== TASK DETAILS ==
A line belongs in the answer if it contains "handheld"; copy every such line from the entries below.
···
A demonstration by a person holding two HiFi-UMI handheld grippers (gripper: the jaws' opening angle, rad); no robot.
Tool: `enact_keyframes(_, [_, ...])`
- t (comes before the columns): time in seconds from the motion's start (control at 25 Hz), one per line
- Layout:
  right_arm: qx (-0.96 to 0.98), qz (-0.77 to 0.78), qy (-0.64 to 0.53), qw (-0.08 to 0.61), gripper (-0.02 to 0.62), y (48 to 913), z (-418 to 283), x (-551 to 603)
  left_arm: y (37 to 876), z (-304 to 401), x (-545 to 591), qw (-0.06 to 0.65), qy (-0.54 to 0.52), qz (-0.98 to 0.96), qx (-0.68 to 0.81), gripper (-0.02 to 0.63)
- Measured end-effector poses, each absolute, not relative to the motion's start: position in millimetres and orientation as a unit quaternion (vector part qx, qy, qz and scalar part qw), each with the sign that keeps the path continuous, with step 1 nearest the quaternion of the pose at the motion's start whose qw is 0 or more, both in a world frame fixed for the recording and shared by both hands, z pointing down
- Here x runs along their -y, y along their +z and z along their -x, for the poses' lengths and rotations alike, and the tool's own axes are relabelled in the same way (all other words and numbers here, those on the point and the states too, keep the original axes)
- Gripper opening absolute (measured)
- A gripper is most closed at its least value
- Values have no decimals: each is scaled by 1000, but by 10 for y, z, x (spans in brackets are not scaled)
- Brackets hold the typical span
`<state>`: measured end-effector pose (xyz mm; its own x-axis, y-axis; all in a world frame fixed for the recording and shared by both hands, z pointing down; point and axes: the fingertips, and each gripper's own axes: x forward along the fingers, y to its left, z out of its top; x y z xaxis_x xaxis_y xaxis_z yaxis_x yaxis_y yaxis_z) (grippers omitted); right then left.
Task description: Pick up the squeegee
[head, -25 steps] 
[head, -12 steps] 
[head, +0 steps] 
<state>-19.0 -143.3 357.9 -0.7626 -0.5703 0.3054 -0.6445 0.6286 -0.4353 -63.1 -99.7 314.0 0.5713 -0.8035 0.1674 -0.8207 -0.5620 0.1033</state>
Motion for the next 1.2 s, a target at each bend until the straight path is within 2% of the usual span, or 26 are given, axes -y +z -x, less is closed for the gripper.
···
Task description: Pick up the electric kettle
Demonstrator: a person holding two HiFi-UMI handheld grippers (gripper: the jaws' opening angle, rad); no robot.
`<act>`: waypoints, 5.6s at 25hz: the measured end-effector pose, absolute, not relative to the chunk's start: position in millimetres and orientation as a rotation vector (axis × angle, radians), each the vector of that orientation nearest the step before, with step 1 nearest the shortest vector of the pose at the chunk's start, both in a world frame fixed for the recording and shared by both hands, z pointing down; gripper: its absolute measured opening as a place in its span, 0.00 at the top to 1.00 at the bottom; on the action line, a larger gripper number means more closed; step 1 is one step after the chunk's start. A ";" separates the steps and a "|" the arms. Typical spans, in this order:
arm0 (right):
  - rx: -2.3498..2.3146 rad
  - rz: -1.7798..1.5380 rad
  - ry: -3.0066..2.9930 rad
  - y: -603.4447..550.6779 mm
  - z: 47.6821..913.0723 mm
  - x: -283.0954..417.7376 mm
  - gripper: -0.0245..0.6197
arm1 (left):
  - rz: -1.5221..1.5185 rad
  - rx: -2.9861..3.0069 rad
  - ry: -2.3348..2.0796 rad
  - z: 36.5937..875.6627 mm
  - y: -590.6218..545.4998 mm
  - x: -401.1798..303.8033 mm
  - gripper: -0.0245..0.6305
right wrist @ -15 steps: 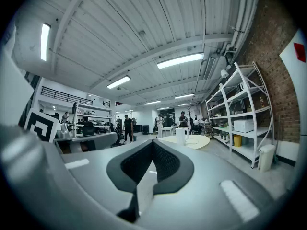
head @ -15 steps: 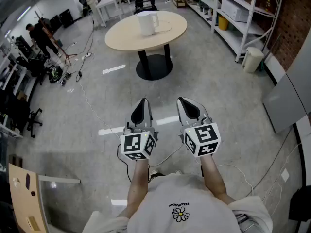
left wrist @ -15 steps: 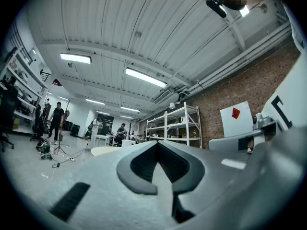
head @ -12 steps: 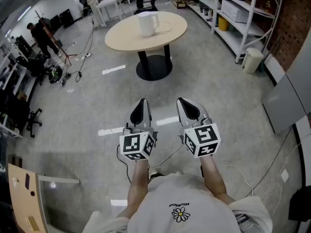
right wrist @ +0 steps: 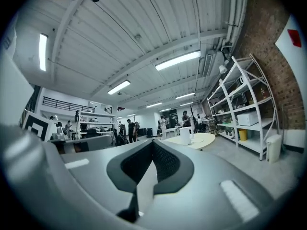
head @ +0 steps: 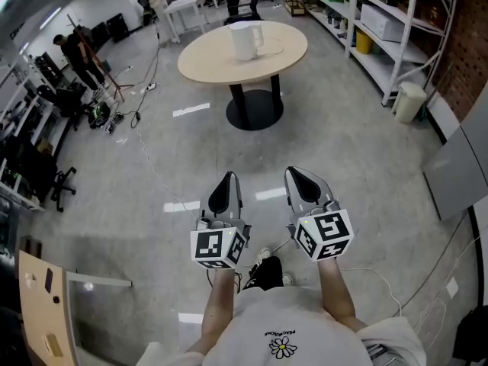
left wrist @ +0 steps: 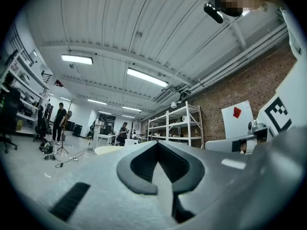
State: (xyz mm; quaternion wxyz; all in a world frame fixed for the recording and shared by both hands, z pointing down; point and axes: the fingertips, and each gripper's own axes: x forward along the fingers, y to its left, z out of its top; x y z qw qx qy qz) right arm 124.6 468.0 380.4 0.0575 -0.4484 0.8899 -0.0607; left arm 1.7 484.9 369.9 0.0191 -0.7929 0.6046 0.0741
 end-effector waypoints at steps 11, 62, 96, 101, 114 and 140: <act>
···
== REPLY TO THE EXERCISE ==
A demonstration by a person holding two HiFi-UMI handheld grippers (gripper: the jaws' opening angle, rad); no robot.
Demonstrator: a person holding two HiFi-UMI handheld grippers (gripper: the jaws' opening angle, rad); no robot.

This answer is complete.